In the past, pig fat was a common type of food. But now they are believed to be the culprit leading to a higher risk of steatohepatitis, arteriosclerosis, hypertension, etc. So, is pig fat really that bad for our health?
According to nutritionists, every day, the body requires 5 basic nutrients, which are protein, fat, carbohydrates, vitamin and minerals. Our diet needs to be balanced and includes all of these nutrients. Fatty meat, if well-processed, will be a fine source of fat and provide a high level of calories for the body. Furthermore, fatty meat contains lecithin and cholesterol – substances the body needs.

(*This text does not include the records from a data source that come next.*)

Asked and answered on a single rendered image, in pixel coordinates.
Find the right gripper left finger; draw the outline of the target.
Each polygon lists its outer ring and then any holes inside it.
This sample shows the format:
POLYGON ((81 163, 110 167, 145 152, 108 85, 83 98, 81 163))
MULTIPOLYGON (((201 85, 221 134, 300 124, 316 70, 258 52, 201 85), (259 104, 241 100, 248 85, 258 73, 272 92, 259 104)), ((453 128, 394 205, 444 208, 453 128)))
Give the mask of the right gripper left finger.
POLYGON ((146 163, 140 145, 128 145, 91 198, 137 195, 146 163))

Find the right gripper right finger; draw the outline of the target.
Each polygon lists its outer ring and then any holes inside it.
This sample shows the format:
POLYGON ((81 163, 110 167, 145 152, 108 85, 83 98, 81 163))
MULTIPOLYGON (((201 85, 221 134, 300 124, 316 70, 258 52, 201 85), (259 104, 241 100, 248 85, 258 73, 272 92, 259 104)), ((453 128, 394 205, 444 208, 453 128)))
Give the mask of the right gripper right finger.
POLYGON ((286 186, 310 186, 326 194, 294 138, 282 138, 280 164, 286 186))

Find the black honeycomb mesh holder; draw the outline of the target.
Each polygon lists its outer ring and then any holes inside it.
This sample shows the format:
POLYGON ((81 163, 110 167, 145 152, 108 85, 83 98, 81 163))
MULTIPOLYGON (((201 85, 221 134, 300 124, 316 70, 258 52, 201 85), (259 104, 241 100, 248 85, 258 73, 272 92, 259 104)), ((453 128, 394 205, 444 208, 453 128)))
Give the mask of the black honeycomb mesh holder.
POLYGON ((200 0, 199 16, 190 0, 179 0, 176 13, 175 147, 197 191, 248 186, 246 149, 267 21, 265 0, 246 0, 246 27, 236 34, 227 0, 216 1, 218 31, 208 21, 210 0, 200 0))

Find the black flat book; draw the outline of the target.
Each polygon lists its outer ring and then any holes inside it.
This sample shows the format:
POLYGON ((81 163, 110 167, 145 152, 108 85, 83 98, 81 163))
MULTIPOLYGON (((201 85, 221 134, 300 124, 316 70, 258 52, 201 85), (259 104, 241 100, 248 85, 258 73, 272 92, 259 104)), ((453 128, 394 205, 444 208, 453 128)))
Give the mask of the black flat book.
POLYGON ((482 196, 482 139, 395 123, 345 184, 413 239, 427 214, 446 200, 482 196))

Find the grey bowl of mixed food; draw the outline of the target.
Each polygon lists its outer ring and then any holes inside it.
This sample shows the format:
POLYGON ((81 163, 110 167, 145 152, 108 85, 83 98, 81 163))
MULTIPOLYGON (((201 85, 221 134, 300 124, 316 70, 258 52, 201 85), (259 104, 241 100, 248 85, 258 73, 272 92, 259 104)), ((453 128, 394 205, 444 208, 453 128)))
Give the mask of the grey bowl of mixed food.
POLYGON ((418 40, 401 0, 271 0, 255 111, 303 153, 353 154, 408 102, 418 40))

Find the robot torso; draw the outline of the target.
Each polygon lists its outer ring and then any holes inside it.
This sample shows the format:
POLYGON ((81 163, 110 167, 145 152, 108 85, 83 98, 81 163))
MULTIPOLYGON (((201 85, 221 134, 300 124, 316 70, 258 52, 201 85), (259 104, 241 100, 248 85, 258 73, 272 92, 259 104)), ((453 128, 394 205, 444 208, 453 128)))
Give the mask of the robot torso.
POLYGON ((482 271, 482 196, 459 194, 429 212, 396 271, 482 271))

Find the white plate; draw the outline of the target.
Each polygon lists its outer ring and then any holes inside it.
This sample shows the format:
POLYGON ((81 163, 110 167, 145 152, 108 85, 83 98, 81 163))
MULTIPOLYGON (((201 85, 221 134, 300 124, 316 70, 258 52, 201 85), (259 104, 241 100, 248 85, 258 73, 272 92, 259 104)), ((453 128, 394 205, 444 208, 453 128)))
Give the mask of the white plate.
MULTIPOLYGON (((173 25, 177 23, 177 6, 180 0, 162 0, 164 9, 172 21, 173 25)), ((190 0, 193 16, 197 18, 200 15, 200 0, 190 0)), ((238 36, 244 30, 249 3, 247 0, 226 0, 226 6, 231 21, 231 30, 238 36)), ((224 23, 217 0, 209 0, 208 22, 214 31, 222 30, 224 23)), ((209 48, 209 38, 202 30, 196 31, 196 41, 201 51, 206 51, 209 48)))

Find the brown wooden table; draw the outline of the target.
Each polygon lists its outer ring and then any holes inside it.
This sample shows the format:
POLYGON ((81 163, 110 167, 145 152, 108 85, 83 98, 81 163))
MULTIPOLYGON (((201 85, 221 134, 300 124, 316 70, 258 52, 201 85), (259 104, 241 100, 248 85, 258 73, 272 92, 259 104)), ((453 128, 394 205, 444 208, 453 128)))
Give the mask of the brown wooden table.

Apart from that, pig fat also participates in forming the nervous cell membranes while vegetable oils do not have this function for they are extracted from beans and fruits like olives, coconuts, peanuts and soybeans. Lacking nervous cell membranes can affect not only the nervous system but also our vision.
Not consuming fat for a long period of time will cause the body to have difficulty in absorbing other nutrients, leading to a lack of Vitamin A, an increased risk of bone-related diseases, hormonal imbalance, body weakening and an increased risk of myocardial infarction.
That is why housewives nowadays should supplement pig fat into meals based on a balanced diet and maintain a diverse menu, incorporating all the food groups. People in the age group of 50s should limit their oil and fat consumption; however, for children, pig fat plays a vital role in their physical development and contributes to preventing myopia.
In some cases, pig fat is prescribed to be suitable for people diagnosed with anemia, malnutrition, hair fatigue, constipation, etc., and women after child-bearing.
Using animal fat with an appropriate amount for each age group and development stage brings particular health benefits for the consumers.